This proposed luxury apartment complex by Morgan Management could permanently close off one of the last remaining entry points to Rochester's old subway tunnel. [IMAGE: Morgan Management]
By Mike Governale

Several years ago the west end of Rochester’s abandoned subway tunnel was filled as part of the Broad Street Improvement Project. Now a planned downtown development could permanently close off one of the last remaining entry points to Rochester’s old subway tunnel. Morgan Management is waiting for approvals to build a five-story luxury apartment complex at Court Street and South Avenue, right smack on top of the subway’s east entrance and the former site of the Court Street subway platform…

An aerial view of the subway entrance and site of proposed apartment complex. [PHOTO: Bing.com]
Although the City of Rochester discourages the public from entering the tunnel, it is currently accessible via an open gate along the Genesee Riverway Trail at South Ave external link (near Woodbury Blvd).

A few other access points exist, but are either too dangerous or too difficult for your average person to use — one way in involves an eight foot drop through the arches of the aqueduct bridge and another involves walking through the pitch dark tunnel from the opposite end of downtown near Nick Tahou’s. With the construction of this apartment complex, the storied subway tunnel (and the awesome graffiti murals it contains) would be effectively sealed off.

With the construction of this apartment complex, the storied subway tunnel (and the awesome graffiti murals it contains) would be effectively sealed off from public view. [IMAGE: Morgan Management]
One well-known local artist I spoke with, Thievin’ Stephen was not happy to learn of the news. “Graffiti artists will find a way in to keep painting,” Stephen said, “but the families and tourists will be lost.”

“There is only one abandoned subway like ours in the country, perhaps the world. Why would anyone in their right mind trade such a strong source of local identity and excitement for a handful of overpriced bedrooms? Downtown Rochester is packed with EMPTY apartments.”

Graffiti in the Rochester subway. [PHOTO: Alex Tong, Flickr]
Rochester has drawn international acclaim for its street art scene – even before the Wall\Therapy project.

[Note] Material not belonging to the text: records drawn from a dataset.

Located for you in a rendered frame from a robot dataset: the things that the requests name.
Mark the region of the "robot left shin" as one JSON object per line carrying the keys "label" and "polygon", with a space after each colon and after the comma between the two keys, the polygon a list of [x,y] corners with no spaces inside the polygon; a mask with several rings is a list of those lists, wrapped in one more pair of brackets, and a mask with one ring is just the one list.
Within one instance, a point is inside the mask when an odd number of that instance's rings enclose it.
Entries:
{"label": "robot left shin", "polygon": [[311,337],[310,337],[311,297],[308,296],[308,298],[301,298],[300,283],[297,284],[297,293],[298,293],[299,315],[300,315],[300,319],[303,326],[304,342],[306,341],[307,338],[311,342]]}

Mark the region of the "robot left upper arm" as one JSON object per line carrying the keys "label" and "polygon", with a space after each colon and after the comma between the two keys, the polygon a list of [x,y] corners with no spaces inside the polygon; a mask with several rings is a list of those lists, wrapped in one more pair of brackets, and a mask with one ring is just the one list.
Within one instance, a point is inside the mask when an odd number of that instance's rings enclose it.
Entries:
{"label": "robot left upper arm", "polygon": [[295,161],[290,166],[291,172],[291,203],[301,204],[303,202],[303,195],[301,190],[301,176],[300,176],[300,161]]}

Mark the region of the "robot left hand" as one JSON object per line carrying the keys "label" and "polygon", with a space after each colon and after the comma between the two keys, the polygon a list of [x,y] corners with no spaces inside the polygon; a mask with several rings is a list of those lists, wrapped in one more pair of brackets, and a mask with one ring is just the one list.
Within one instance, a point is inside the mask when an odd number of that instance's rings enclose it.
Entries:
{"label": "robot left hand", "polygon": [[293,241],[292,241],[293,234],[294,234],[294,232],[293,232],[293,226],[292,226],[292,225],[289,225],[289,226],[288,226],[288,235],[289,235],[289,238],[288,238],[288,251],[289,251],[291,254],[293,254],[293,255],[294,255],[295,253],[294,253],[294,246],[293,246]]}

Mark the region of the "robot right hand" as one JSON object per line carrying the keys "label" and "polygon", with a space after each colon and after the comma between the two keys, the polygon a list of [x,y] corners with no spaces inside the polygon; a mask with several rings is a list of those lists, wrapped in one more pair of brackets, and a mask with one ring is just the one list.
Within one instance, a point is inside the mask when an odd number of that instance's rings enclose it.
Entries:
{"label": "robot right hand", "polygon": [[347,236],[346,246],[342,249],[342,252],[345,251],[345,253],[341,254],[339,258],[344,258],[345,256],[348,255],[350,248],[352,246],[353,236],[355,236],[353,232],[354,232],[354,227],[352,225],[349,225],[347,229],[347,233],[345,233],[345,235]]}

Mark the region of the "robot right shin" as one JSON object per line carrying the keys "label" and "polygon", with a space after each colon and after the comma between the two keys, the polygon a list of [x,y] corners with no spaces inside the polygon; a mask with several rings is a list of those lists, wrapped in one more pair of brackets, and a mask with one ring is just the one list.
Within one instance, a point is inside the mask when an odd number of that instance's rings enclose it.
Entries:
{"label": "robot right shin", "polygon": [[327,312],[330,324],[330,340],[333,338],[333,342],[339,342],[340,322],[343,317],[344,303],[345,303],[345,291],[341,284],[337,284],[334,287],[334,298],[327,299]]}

Just take a drive up North Clinton Avenue and check out the work of Rochester’s FUA krew external link for example.

But, Stephen says the subway walls are still Rochester’s “crown jewel.” He regularly meets people who drive up from NYC and Toronto (among other places) just to see the artwork in our subway and the murals around town. He believes the subway should be used as an urban tourist attraction – to support nearby businesses, not blocked by business.

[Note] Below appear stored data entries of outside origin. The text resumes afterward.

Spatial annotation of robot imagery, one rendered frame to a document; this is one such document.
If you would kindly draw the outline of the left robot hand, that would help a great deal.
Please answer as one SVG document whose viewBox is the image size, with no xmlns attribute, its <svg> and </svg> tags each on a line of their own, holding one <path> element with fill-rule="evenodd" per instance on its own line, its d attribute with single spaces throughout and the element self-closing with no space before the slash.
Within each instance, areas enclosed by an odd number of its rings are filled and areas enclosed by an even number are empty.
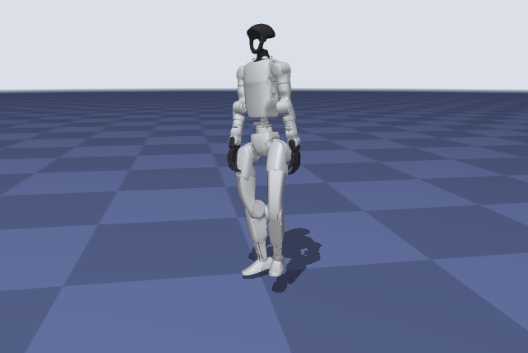
<svg viewBox="0 0 528 353">
<path fill-rule="evenodd" d="M 300 165 L 300 153 L 299 153 L 300 146 L 298 145 L 297 147 L 295 147 L 295 141 L 293 139 L 289 140 L 289 146 L 290 146 L 290 149 L 292 151 L 290 165 L 288 166 L 289 169 L 292 167 L 292 170 L 290 172 L 288 172 L 288 174 L 290 175 L 290 174 L 293 174 L 294 172 L 296 172 L 296 170 L 298 170 L 298 168 L 299 168 L 299 165 Z"/>
</svg>

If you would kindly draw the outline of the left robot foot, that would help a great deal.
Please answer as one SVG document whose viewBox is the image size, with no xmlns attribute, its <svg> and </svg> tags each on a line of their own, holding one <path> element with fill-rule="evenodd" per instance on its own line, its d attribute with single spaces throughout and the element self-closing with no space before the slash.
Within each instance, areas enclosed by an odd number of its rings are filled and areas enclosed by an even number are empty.
<svg viewBox="0 0 528 353">
<path fill-rule="evenodd" d="M 277 258 L 274 258 L 271 263 L 271 267 L 269 269 L 269 273 L 268 273 L 269 276 L 282 275 L 285 270 L 284 265 L 285 265 L 285 258 L 283 255 L 282 255 L 282 259 L 280 259 L 279 256 L 277 256 Z"/>
</svg>

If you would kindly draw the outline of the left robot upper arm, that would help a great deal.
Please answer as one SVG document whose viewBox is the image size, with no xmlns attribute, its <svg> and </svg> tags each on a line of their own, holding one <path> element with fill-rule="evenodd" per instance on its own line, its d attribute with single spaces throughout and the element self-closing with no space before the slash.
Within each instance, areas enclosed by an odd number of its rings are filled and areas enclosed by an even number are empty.
<svg viewBox="0 0 528 353">
<path fill-rule="evenodd" d="M 280 101 L 276 103 L 276 110 L 280 114 L 289 113 L 287 101 L 291 101 L 290 66 L 286 62 L 271 62 L 271 73 L 276 77 L 276 84 L 280 95 Z"/>
</svg>

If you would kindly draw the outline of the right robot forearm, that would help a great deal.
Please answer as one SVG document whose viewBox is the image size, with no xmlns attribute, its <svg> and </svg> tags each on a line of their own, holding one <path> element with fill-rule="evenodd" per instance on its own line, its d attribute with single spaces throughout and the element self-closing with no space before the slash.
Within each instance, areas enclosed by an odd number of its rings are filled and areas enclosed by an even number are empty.
<svg viewBox="0 0 528 353">
<path fill-rule="evenodd" d="M 241 137 L 243 135 L 243 123 L 246 119 L 246 117 L 244 115 L 241 115 L 242 113 L 235 113 L 233 111 L 233 125 L 232 125 L 232 129 L 231 129 L 231 137 L 234 137 L 235 140 L 234 140 L 234 144 L 235 145 L 240 145 L 241 143 Z"/>
</svg>

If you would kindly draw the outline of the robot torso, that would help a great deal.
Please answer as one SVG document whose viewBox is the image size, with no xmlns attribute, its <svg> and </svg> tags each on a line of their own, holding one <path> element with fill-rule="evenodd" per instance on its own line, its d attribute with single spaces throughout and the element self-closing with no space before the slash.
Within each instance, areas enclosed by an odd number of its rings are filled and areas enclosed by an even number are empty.
<svg viewBox="0 0 528 353">
<path fill-rule="evenodd" d="M 272 57 L 272 59 L 271 59 Z M 254 59 L 254 58 L 253 58 Z M 257 59 L 257 58 L 256 58 Z M 256 125 L 256 133 L 251 135 L 252 151 L 257 156 L 267 157 L 273 139 L 280 139 L 274 132 L 267 117 L 277 117 L 276 103 L 280 101 L 276 77 L 271 73 L 271 62 L 279 62 L 267 56 L 263 60 L 250 62 L 243 69 L 245 104 L 249 117 L 261 117 Z M 264 119 L 263 119 L 264 117 Z"/>
</svg>

“The ever changing walls of the abandoned subway, and watching live art, are the most true and genuine sources of entertainment in all of downtown Rochester,” Stephen points out. “Any construction project that blocks access to the subway, or that stifles graffiti within it, will be the same sort of short sighted blunder that led to the decommissioning of the subway in the first place.”

Construction of 124 luxury apartments by Morgan Management could begin early next year, 2015. Although there are a few technical issues and approvals that could hold things up.  [IMAGE: Morgan Management]
Of course, there are still a few technical issues and approvals that need to be worked out before any of this becomes reality. Part of the property (between South Avenue and the project area) is owned by New York State. Because the plan calls for a driveway to traverse it, the State will either need to approve an access point through it, or transfer the land to the developer.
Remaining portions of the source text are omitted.